### Aim of the exercise
Of the records that follow, copy only the lines from the line containing "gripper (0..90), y" to the line containing "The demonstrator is", both included, exactly as written.

### Working data
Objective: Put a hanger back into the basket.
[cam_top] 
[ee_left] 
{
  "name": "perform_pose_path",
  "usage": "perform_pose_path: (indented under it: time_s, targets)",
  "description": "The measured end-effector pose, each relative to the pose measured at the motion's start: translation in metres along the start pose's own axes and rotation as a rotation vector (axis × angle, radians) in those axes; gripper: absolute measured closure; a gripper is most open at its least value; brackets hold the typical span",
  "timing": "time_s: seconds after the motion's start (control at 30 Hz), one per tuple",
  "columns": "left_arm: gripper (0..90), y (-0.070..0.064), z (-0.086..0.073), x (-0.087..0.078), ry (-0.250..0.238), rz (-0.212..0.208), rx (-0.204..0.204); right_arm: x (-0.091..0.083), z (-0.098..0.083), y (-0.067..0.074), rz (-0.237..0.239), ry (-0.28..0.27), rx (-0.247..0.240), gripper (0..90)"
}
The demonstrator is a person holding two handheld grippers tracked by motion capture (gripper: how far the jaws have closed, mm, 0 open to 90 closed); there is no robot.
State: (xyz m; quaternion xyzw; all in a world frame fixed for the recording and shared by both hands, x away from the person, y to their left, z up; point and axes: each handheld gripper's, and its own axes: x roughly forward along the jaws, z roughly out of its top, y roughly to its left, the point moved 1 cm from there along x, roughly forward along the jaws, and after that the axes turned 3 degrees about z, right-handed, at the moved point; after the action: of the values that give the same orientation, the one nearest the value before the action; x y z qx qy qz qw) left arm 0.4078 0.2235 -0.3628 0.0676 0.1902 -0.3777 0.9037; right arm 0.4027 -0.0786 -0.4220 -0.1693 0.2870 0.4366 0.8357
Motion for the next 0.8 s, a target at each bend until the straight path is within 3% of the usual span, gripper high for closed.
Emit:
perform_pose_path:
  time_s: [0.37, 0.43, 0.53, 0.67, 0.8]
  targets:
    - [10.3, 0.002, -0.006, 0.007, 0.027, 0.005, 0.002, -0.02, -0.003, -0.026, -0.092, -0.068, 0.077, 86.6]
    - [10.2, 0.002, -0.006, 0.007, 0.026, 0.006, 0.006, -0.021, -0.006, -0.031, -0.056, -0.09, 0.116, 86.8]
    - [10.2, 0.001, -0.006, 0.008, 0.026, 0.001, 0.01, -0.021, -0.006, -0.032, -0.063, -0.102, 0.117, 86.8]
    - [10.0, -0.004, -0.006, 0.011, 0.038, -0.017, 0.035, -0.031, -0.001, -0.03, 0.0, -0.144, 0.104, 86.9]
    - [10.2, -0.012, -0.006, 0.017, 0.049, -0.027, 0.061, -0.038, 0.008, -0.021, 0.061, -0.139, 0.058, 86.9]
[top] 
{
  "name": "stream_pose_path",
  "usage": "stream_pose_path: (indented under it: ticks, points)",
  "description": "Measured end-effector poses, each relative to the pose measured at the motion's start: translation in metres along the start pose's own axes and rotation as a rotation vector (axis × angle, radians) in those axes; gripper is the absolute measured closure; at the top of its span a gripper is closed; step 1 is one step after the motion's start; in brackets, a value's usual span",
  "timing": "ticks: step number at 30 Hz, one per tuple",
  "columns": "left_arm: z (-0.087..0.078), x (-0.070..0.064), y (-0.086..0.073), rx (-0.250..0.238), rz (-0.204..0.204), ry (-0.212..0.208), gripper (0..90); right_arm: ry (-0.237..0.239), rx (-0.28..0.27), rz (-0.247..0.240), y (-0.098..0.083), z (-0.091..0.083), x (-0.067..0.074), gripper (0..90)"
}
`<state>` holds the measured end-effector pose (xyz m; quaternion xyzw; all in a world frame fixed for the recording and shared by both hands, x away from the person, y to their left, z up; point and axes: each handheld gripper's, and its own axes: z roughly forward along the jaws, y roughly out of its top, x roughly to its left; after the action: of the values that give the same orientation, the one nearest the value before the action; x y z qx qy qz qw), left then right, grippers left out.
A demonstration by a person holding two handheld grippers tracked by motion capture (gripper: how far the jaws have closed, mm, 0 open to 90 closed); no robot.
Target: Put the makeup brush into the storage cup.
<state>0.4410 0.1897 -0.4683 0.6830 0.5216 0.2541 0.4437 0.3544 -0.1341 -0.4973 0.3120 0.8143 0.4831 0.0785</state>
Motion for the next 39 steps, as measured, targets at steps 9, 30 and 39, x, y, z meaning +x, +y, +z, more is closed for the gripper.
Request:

### Exercise output
  "columns": "left_arm: gripper (0..90), y (-0.070..0.064), z (-0.086..0.073), x (-0.087..0.078), ry (-0.250..0.238), rz (-0.212..0.208), rx (-0.204..0.204); right_arm: x (-0.091..0.083), z (-0.098..0.083), y (-0.067..0.074), rz (-0.237..0.239), ry (-0.28..0.27), rx (-0.247..0.240), gripper (0..90)"
}
The demonstrator is a person holding two handheld grippers tracked by motion capture (gripper: how far the jaws have closed, mm, 0 open to 90 closed); there is no robot.

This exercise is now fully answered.